Xiaomi again finds itself at the centre of a national debate about the safety of the technology it uses. By Stewart Burnett
A judicial appraisal of a fatal crash involving a Xiaomi SU7 in Chengdu on 13 October 2025 has confirmed that the vehicle’s doors could not be opened from the outside after impact severed the low-voltage system controlling its electronic door releases. The driver died from severe burns after the vehicle caught fire.
The forensic report, obtained by Chinese outlet Caixin, found that the collision triggered a short circuit in the high-voltage battery, sending abnormal current into the low-voltage circuit and disabling the exterior door handle release. The SU7 has no external mechanical emergency handle; its manual release is located in a storage compartment inside the door, requiring a rescuer to extend an arm fully through the vehicle to reach it.
Bystanders who attempted to free the driver were unable to open the doors, with at least one breaking a window and reaching inside to find the interior handle also unresponsive. Authorities did find the driver fully at fault for the crash itself; he was suspected of drunk driving and was travelling at 167 km/h at impact.

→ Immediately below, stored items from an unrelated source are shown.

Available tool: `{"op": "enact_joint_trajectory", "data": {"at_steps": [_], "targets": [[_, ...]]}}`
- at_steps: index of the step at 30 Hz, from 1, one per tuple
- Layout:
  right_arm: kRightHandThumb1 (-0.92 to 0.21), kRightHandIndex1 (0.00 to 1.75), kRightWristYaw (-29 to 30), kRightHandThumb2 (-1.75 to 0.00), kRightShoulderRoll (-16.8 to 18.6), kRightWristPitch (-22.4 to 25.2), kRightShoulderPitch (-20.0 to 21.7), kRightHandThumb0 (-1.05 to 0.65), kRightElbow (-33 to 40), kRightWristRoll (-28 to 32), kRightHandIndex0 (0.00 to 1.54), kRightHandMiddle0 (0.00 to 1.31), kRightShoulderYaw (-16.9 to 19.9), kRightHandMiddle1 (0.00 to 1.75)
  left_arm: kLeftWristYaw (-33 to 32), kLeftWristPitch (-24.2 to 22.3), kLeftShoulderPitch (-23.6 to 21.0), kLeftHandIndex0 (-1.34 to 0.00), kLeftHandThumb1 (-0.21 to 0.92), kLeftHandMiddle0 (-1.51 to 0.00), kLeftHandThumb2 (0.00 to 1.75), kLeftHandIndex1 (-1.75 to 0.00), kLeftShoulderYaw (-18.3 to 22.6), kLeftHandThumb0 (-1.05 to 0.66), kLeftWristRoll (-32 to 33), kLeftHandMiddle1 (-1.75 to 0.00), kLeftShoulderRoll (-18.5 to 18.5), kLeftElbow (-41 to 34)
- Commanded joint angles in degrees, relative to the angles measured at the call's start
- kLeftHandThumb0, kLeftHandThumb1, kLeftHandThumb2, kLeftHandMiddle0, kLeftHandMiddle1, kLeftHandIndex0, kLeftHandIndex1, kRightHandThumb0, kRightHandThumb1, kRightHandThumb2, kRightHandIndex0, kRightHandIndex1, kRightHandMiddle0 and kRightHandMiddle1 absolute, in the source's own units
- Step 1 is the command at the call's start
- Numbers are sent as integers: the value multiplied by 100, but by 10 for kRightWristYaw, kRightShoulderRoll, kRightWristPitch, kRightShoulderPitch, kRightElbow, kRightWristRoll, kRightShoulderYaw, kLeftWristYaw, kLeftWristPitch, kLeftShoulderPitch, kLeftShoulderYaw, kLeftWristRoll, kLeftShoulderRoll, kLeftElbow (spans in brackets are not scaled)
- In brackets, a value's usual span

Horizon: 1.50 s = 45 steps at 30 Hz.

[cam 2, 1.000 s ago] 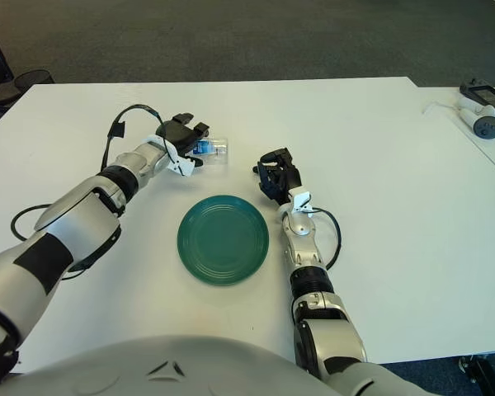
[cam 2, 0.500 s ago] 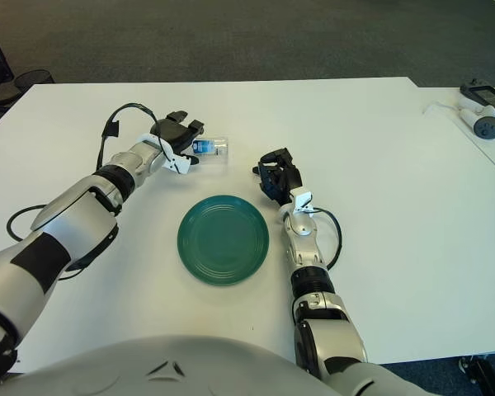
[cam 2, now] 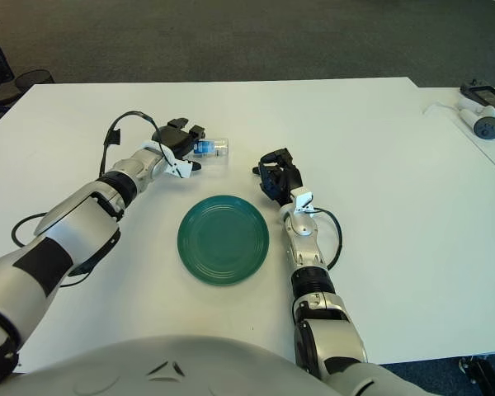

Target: Put the bottle into the plate.

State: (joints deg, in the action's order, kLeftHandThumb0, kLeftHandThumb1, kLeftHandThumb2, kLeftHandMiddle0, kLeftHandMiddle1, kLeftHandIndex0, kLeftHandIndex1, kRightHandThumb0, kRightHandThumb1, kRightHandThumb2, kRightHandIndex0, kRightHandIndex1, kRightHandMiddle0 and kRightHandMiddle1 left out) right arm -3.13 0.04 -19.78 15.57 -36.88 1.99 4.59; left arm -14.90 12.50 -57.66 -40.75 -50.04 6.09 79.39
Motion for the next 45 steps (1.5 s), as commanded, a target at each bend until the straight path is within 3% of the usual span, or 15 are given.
{"op": "enact_joint_trajectory", "data": {"at_steps": [1, 11, 24, 30, 38, 45], "targets": [[-92, 109, -3, -50, 5, 32, -37, -35, -25, 7, 40, 22, 1, 172, -2, 3, 10, 0, 92, -20, 58, -96, 1, -97, 0, -11, -2, 4], [-92, 107, -5, -50, 5, 31, -38, -35, -24, 3, 40, 21, -2, 173, -26, 18, 16, 0, 92, -26, 53, -102, 3, -97, 4, -14, -8, 3], [-92, 107, 4, -50, 11, 31, -38, -35, -23, 1, 41, 22, -2, 172, -31, 34, 23, 0, 92, -33, 49, -123, 2, -94, 3, -22, -17, 4], [-91, 107, 11, -50, 14, 31, -39, -35, -22, -1, 41, 22, -3, 172, -31, 38, 25, 0, 92, -26, 53, -136, -2, -94, 0, -43, -19, 4], [-92, 107, 15, -50, 16, 30, -41, -35, -20, -3, 41, 22, -4, 172, -37, 25, 34, 0, 92, -20, 50, -119, -23, -91, -19, -49, -25, 6], [-92, 107, 24, -49, 17, 36, -45, -35, -9, -9, 41, 23, -8, 172, -58, 7, 44, 0, 91, -25, 40, -111, -66, -79, -54, -53, -25, 10]]}}
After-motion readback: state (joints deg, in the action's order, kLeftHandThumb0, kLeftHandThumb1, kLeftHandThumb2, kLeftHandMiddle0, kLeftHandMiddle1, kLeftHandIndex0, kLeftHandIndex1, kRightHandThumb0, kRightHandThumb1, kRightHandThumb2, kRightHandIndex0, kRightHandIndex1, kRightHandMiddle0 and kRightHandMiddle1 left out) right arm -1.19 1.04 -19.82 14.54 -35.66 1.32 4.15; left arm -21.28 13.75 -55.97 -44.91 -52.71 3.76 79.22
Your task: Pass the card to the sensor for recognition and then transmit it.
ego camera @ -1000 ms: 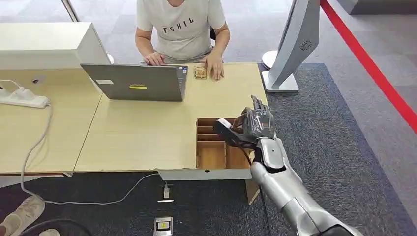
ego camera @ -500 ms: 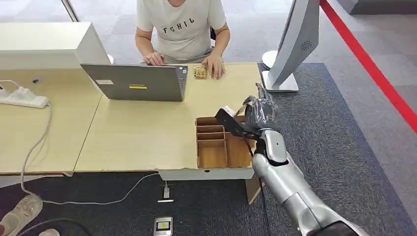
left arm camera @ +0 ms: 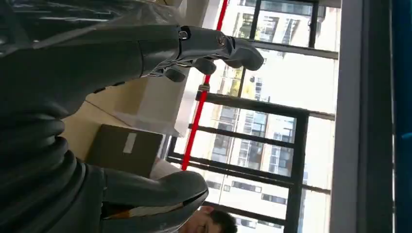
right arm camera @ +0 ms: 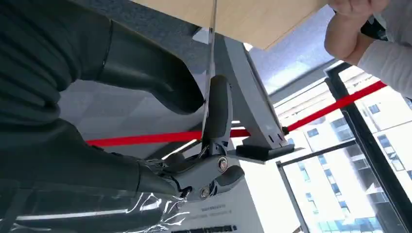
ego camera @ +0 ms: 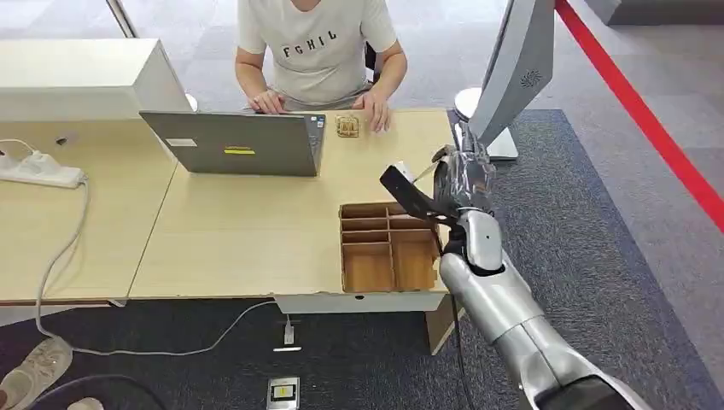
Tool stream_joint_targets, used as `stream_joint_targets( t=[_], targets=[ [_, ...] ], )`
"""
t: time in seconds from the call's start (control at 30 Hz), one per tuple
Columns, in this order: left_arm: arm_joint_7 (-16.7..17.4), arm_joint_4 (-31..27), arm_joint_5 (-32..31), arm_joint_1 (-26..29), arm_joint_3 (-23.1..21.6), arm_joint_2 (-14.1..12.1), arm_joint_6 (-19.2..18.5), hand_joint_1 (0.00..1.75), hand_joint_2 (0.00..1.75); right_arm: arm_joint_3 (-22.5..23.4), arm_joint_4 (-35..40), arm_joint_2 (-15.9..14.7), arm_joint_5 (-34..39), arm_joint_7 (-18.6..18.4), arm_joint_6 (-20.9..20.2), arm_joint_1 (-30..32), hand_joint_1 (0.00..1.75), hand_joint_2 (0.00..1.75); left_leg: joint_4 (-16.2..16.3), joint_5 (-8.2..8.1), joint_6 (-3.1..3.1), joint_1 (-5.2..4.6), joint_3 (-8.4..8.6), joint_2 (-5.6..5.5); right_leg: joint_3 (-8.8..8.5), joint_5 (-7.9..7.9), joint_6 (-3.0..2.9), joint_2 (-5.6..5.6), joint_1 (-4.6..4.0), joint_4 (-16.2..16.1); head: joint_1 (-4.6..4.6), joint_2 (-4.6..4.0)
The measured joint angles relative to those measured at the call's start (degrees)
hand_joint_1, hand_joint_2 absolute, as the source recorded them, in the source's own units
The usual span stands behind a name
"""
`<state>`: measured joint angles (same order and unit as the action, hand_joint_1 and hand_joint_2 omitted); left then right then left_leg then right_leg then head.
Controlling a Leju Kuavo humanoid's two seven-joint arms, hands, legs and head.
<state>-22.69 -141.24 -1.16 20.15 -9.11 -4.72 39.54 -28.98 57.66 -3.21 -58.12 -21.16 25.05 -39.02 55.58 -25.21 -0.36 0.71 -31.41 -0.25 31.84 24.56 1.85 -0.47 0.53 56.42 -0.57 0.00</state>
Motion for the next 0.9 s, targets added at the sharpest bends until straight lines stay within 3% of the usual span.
stream_joint_targets(
  t=[0.47,0.9],
  targets=[
    [0.0,1.4,1.4,-4.8,-0.7,-1.4,0.0,0.00,1.75,-0.4,-0.6,2.4,-4.0,-1.0,5.7,-2.9,1.75,1.75,0.0,0.00,0.00,0.01,-0.01,0.00,-0.01,0.00,0.00,0.00,0.00,0.0,0.00,0.00],
    [-0.4,2.8,1.4,-5.9,-1.2,-1.5,0.0,0.00,1.75,-1.0,-3.9,5.0,-4.5,-0.2,6.7,-4.2,1.75,1.75,0.0,0.00,0.00,0.00,-0.02,0.00,0.00,0.00,0.00,0.00,0.00,0.0,-0.02,0.00]
  ],
)
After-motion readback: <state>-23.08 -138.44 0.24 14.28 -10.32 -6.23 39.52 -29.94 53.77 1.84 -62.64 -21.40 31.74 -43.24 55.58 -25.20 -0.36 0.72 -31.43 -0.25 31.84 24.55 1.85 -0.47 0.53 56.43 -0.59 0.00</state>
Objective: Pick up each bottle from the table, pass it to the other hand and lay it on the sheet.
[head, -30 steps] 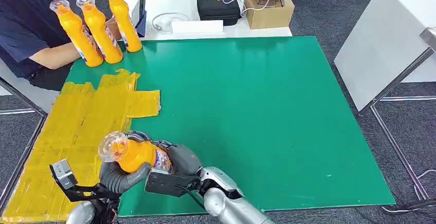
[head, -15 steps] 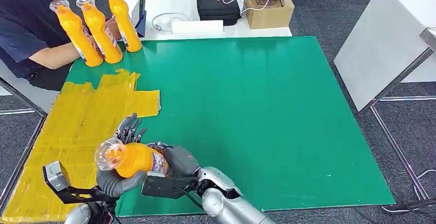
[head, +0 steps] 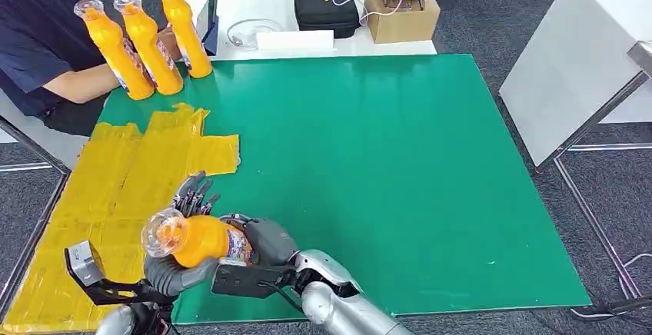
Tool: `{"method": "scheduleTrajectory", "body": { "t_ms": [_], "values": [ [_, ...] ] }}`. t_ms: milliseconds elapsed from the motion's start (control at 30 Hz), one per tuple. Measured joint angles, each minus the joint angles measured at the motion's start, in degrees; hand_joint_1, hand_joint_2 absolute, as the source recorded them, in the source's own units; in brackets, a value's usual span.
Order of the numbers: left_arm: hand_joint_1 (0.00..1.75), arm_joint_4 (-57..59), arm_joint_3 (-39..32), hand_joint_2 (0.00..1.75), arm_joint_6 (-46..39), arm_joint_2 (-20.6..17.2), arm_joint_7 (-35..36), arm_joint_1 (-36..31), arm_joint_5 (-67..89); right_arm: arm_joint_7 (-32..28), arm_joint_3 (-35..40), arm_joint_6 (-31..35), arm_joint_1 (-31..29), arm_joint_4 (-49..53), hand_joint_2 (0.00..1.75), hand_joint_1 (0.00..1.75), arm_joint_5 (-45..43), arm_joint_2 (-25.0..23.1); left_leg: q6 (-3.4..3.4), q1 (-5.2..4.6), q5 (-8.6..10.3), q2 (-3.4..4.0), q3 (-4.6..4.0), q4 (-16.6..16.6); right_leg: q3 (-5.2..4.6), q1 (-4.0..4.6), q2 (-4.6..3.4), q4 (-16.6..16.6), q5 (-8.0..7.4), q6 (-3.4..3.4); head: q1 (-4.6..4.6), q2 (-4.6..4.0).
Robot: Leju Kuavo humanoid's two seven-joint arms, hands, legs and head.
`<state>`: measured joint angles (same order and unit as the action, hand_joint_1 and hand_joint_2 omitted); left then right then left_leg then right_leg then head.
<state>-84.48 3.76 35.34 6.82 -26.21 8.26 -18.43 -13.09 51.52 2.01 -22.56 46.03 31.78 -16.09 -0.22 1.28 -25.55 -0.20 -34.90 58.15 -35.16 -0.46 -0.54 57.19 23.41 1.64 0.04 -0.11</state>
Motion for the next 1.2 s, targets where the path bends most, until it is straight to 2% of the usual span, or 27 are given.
{"method": "scheduleTrajectory", "body": {
  "t_ms": [1200],
  "values": [
    [0.00,-0.20,-0.48,1.75,0.48,0.00,0.46,0.78,0.37,-1.03,0.19,1.40,2.22,-2.32,1.75,1.75,2.67,1.57,0.00,-0.01,0.00,0.00,0.09,0.00,0.06,-0.01,0.00,-0.01,0.00,0.00,0.00,0.00]
  ]
}}
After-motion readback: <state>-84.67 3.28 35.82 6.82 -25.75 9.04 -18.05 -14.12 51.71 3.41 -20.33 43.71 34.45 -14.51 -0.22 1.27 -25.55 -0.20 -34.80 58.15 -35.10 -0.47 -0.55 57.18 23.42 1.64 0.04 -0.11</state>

The findings add some heft to a regulatory action the Chinese government had already set in motion. In January 2026, the Ministry of Industry and Information Technology published mandatory new standards requiring mechanical releases on both the interior and exterior of all vehicle doors, operable without power and following both collision and battery thermal runaway events.
The new rules are supposed to take effect from January 2027 for newly approved models and January 2029 for existing ones. Xiaomi has confirmed that production of the first-generation SU7 has ended and that an updated model launching later in 2026 will comply with the new standards.

China’s regulatory move is likely to reshape electric vehicle door design well beyond its own borders. The flush pop-out handle, introduced on Tesla’s Model S in 2012 and since adopted across roughly 60% of China’s bestselling new energy vehicles, is now effectively banned in the world’s largest car market—in practice, this would make it difficult to justify for models sold globally.
In the US, legislative pressure is building too: the SAFE Exit Act, introduced to Congress in January 2026, would impose similar requirements on vehicles sold domestically, while the NHTSA has an open probe into Tesla’s door handle technology following incidents in which power loss trapped occupants after crashes.
Unfortunately for Xiaomi, this is not the first time a crash involving one of its vehicles has placed it at the centre of a national safety debate. In March 2025, a Xiaomi SU7 travelling in advanced driver-assist mode (ADAS) struck a concrete barrier on a highway in Anhui province and caught fire, killing three passengers.
Questions over whether the company’s ADAS had failed to detect an obstacle—and again whether door handle design had impeded rescue—prompted Xiaomi to recall over 117,000 SU7 vehicles to improve the safety of its software, and accelerated a broader regulatory crackdown on how automakers market semi-autonomous technology in China.
Within months, Chinese regulators were moving to ban the use of terms such as “smart driving” and “autonomous driving” in advertising, and by June the MIIT had published draft mandatory safety standards for driver assistance systems. The pattern is one Xiaomi would no doubt prefer to avoid: a company that has built a formidable reputation in consumer electronics finding its automotive ambitions repeatedly tested by incidents that become flashpoints for wider industry reckoning.